Below, some very sound advice on how to keep your next speech from being derailed by a tech trainwreck.
My take? People want to hear your message. Not the piddly in-the-moment travails and frustrations that won’t amount to anything in half an hour, but your message.
You can do everything right: rehearse the presentation with the setup, have a local backup ready to run if the Internet connection didn’t work, and so on. But for whatever reason, sometimes the AV system will have none of it.
The real solution to technical glitches like this, which still happen all too often, isn’t technical. It’s much more fundamental: being prepared to abandon the technological side of the presentation, and fall back to the thing that really matters — your story, told clearly and well.
Recently I attended a luncheon speech by a senior executive from one of the world’s leading technology firms. I even sat next to be guest speaker.

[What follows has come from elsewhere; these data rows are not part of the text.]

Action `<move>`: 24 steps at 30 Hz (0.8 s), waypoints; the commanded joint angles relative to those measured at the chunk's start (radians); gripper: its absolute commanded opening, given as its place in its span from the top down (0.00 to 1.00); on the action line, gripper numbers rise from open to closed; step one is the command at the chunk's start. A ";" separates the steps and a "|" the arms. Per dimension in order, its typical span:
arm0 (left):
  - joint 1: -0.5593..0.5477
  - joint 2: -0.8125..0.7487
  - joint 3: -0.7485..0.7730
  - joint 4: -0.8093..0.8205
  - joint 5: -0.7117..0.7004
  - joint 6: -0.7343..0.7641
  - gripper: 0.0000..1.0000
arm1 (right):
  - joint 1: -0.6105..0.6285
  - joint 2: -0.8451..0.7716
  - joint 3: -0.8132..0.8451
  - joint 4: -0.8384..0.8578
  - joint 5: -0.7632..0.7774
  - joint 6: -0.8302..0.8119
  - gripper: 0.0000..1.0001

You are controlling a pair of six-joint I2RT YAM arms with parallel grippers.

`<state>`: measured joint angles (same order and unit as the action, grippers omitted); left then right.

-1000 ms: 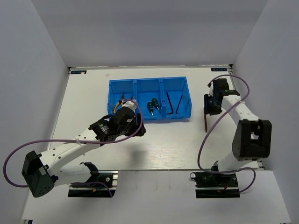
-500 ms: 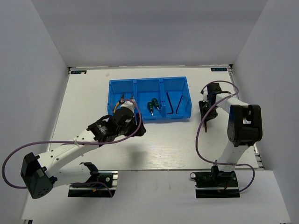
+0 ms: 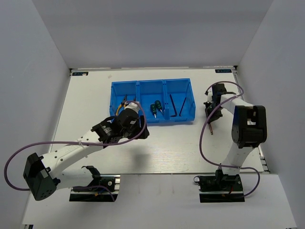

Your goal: Sort the tools into containers

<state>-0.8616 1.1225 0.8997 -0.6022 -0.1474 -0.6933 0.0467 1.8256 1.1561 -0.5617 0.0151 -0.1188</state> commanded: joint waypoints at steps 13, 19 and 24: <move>-0.004 -0.041 0.019 0.013 -0.043 0.020 0.28 | -0.027 -0.300 0.128 -0.035 -0.304 0.059 1.00; -0.004 -0.052 0.028 0.004 -0.061 0.020 0.28 | 0.034 -0.333 0.191 -0.003 -0.548 0.113 1.00; -0.004 -0.061 0.028 0.004 -0.079 0.020 0.28 | 0.159 -0.221 0.272 0.013 -0.508 0.172 1.00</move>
<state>-0.8616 1.0985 0.9142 -0.5999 -0.1978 -0.6804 0.1486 1.5352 1.3762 -0.5732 -0.4507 -0.0029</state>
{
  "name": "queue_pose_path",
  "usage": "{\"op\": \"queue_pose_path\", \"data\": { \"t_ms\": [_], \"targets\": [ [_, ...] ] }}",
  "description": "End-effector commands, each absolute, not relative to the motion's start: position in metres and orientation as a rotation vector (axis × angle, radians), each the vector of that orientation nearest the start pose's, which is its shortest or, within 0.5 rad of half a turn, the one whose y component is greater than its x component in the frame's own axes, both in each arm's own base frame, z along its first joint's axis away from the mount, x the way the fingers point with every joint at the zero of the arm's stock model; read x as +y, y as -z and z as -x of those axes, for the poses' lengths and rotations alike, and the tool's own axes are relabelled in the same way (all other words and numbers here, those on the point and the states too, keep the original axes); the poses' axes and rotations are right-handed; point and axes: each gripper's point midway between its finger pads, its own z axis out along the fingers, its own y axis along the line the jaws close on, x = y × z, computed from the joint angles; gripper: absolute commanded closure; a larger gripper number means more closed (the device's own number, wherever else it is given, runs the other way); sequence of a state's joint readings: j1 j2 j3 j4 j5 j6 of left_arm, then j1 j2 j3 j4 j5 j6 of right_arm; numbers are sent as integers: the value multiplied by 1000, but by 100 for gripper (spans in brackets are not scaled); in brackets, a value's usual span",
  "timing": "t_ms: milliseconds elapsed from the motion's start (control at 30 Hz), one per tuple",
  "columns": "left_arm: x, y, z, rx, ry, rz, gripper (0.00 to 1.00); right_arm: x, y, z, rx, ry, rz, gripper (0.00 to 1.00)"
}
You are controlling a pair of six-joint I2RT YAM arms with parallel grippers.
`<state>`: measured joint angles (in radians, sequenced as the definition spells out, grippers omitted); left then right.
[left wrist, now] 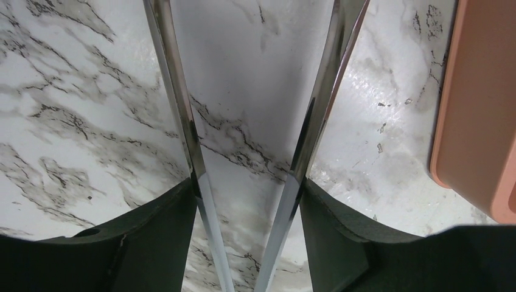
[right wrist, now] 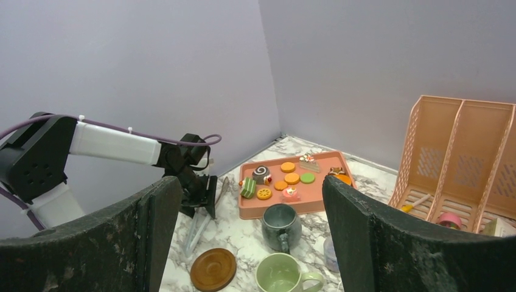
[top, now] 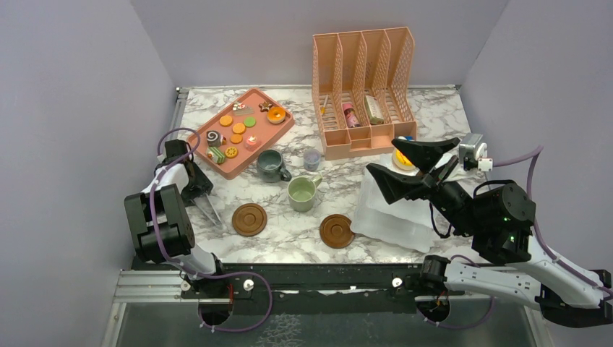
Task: Serve the afternoon tea
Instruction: Pick up the clamp from the center of the board.
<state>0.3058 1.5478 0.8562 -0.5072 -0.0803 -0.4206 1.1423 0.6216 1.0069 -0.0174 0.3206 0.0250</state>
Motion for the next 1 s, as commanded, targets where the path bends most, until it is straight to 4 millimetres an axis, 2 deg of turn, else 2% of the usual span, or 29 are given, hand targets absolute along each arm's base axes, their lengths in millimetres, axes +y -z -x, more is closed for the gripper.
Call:
{"op": "queue_pose_path", "data": {
  "t_ms": [0, 267, 533, 967],
  "targets": [
    [91, -14, -288, 2586, -94, 995, 38, 203, -474, -147, 1147, -857, 406, 9],
    [89, -7, -289, 2597, -75, 997, 37, 202, -477, -145, 1141, -855, 417, 9],
    [89, 0, -275, 2611, -134, 1057, 40, 199, -481, -144, 1132, -859, 411, 9],
    [88, -2, -272, 2608, -156, 1082, 45, 203, -479, -143, 1134, -869, 425, 9]
  ]
}}
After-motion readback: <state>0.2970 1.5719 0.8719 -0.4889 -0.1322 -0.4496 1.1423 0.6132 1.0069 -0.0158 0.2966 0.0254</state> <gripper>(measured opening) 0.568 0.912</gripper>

During lunch, his colleague indicated that the presentation had technological issues: the file wouldn’t speak to the laptop, which was angry at the projector from a different generation (my paraphrasing).

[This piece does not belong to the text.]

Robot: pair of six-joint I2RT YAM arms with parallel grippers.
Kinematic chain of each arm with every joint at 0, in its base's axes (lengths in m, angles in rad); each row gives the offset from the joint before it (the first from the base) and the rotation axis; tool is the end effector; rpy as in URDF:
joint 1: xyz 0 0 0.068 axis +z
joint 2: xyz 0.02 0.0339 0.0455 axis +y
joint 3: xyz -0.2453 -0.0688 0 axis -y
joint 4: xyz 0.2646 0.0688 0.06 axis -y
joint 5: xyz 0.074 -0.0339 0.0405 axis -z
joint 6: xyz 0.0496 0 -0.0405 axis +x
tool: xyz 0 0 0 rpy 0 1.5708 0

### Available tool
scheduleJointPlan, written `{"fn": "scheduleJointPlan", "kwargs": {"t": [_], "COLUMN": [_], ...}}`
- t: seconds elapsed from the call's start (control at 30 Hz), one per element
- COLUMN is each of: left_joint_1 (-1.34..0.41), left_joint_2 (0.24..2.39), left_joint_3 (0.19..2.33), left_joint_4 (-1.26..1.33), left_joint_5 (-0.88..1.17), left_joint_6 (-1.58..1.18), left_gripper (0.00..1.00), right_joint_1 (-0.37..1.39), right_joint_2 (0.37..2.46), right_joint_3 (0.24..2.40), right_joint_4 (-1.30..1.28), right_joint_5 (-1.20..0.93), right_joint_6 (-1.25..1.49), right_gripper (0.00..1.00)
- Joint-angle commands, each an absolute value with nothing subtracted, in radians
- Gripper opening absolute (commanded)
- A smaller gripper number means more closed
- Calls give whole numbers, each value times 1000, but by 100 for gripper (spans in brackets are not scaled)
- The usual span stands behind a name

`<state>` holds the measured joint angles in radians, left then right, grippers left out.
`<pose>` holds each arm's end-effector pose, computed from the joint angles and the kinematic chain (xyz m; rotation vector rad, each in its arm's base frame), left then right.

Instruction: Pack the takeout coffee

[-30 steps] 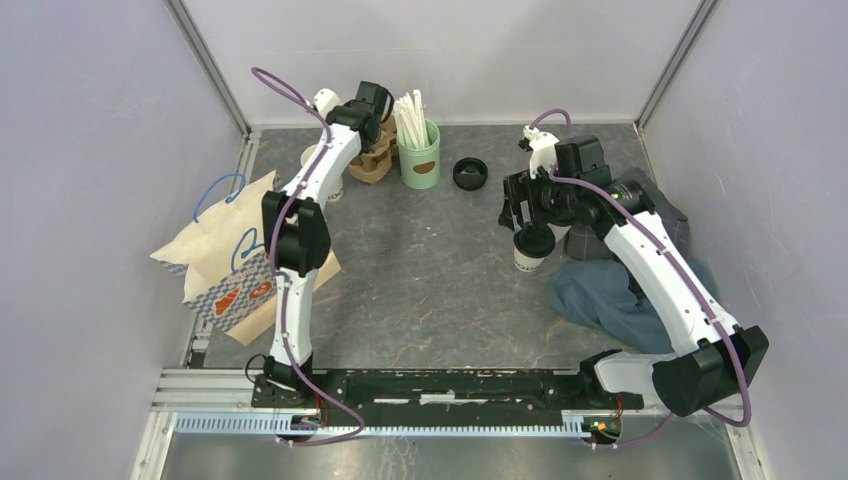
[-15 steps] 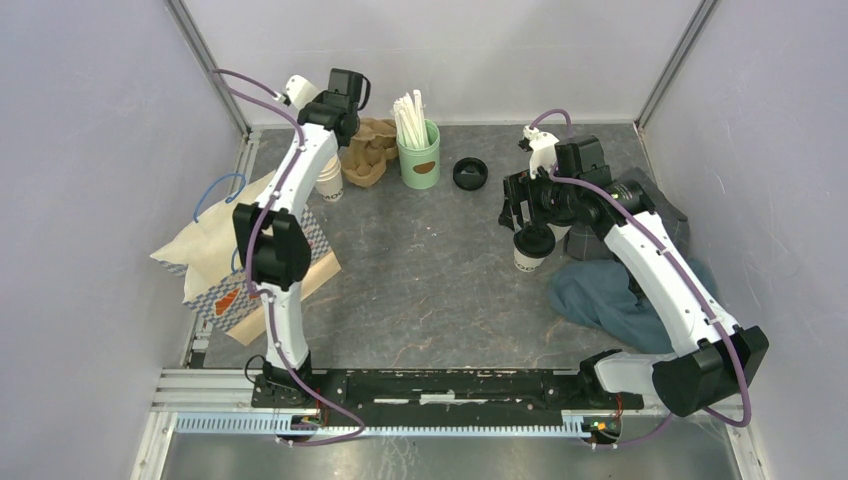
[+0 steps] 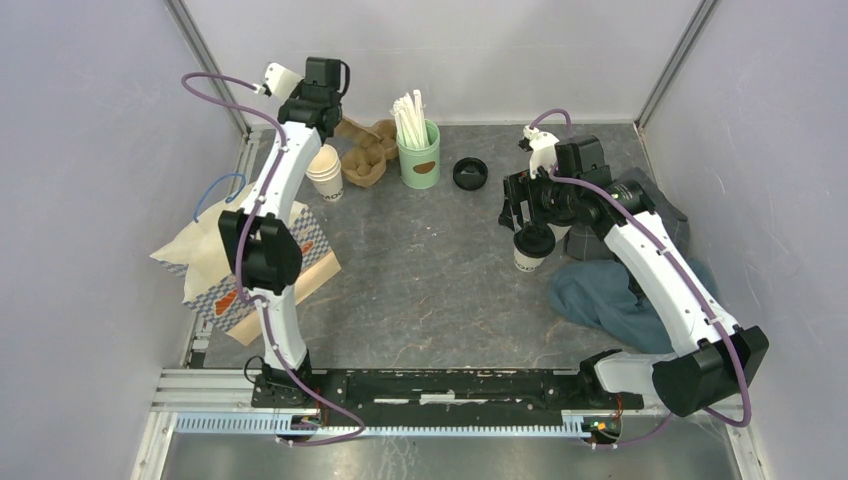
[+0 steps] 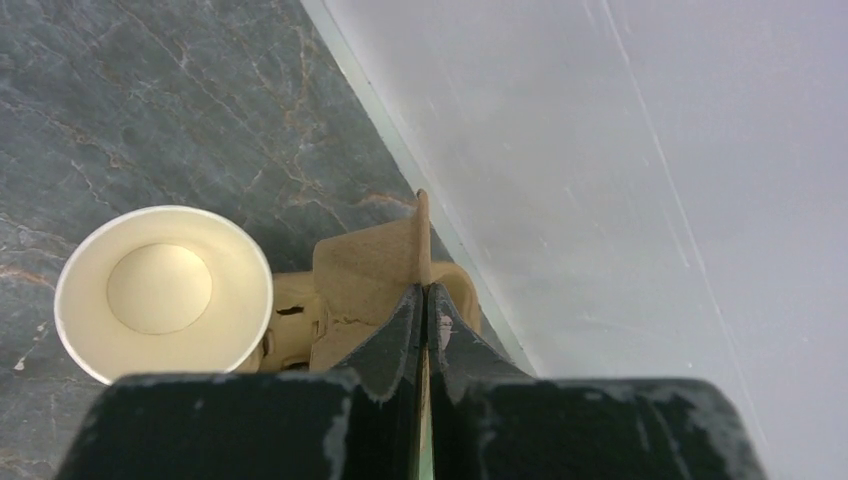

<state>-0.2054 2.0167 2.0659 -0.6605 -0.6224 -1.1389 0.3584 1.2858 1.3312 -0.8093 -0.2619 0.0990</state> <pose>0.4765 -0.0697 0.3422 -1.2174 1.6607 -0.1468 0.2771 0.1175 0.3365 -0.4368 2.3228 0.5311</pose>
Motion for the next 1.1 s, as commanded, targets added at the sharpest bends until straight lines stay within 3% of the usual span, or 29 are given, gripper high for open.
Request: {"fn": "scheduleJointPlan", "kwargs": {"t": [0.0,0.47,0.7,0.87,1.07], "left_joint_1": [-197,-187,-187,-188,-189], "left_joint_2": [1911,1762,1578,1456,1337], "left_joint_3": [2132,2147,2037,1906,1744], "left_joint_4": [-604,-699,-726,-723,-669], "left_joint_5": [-602,-418,-289,-137,49], "left_joint_6": [-1089,-1030,-971,-951,-911], "left_gripper": [2,2,2,2,2], "right_joint_1": [361,362,347,311,300], "right_joint_2": [1256,1276,1360,1416,1453], "right_joint_3": [1366,1383,1430,1353,1200], "right_joint_4": [-774,-747,-647,-333,193], "right_joint_5": [-266,-358,-559,-785,-875], "right_joint_6": [87,111,255,588,1048], "right_gripper": [82,84,88,88,90]}}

“Oh well”, said the speaker. Someone had to figure this out.
Being a communications trainer, I mentioned that slides and video, while wonderful, were not essential for a great talk. I joked that Martin Luther King never used PowerPoint; I had seen Margaret Thatcher in Parliament and she hadn’t relied on slides…
By the middle of the main course, the guest speaker turned to me:
“Wouldn’t it be funny if the guy from a major tech company couldn’t get the audio-visual to work?”